### Problem statement:
Could the listing be repeated exactly, with every picture dropped?

/---

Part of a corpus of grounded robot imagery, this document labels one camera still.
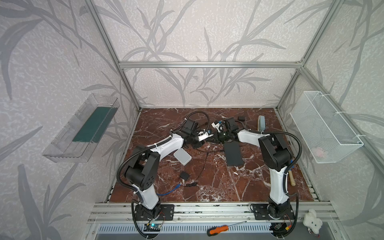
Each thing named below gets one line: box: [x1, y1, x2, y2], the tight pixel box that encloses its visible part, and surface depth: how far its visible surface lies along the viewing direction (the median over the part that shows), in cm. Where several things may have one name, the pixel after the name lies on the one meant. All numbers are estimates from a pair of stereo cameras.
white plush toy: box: [303, 209, 323, 235], surface depth 70 cm
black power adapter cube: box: [180, 171, 190, 181], surface depth 86 cm
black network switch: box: [224, 140, 245, 167], surface depth 95 cm
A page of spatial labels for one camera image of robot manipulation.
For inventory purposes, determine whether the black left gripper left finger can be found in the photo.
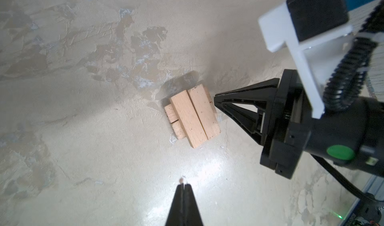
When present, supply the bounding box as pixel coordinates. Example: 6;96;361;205
165;184;184;226

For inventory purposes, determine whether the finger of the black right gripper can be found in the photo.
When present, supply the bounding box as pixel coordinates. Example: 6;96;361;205
218;102;270;146
214;78;280;106

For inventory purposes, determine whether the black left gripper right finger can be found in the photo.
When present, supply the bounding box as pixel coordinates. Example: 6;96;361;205
183;184;204;226

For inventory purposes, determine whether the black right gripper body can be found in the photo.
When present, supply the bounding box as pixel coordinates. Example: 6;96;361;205
260;69;312;179

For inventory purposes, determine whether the plain wood block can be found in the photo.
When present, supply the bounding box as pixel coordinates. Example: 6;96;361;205
164;86;218;124
188;84;221;140
170;90;208;149

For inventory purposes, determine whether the engraved wood block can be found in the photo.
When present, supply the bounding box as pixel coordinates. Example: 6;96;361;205
170;102;220;141

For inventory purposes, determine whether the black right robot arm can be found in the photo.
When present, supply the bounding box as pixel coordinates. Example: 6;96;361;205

\---

### Written solution:
Part of a corpus of grounded robot imagery, this document labels one camera still.
Each thing named below gets one line: box: [x1, y1, x2, y2], the tight pixel box that encloses its visible part, and surface depth: how far its visible surface lies along the viewing direction (the median over the part that shows), in cm. Where several things may have one name, the pixel after the name lies on the one meant. All numbers are estimates from a pair of stereo cameras.
white plush toy: box: [303, 209, 323, 235], surface depth 70 cm
black power adapter cube: box: [180, 171, 190, 181], surface depth 86 cm
black network switch: box: [224, 140, 245, 167], surface depth 95 cm
A page of spatial labels for one camera image of robot manipulation.
For inventory purposes, determine whether the black left gripper left finger can be found in the photo.
When present, supply the bounding box as pixel coordinates. Example: 6;96;361;205
165;184;184;226

For inventory purposes, determine whether the finger of the black right gripper can be found in the photo.
When present, supply the bounding box as pixel coordinates. Example: 6;96;361;205
218;102;270;146
214;78;280;106

For inventory purposes, determine whether the black left gripper right finger can be found in the photo.
When present, supply the bounding box as pixel coordinates. Example: 6;96;361;205
183;184;204;226

For inventory purposes, determine whether the black right gripper body can be found in the photo.
When present, supply the bounding box as pixel coordinates. Example: 6;96;361;205
260;69;312;179

For inventory purposes, determine whether the plain wood block can be found in the photo.
When present, supply the bounding box as pixel coordinates. Example: 6;96;361;205
164;86;218;124
188;84;221;140
170;90;208;149

For inventory purposes, determine whether the engraved wood block can be found in the photo.
When present, supply the bounding box as pixel coordinates. Example: 6;96;361;205
170;102;220;141

For inventory purposes, determine whether the black right robot arm can be found in the photo.
When present, supply the bounding box as pixel coordinates. Example: 6;96;361;205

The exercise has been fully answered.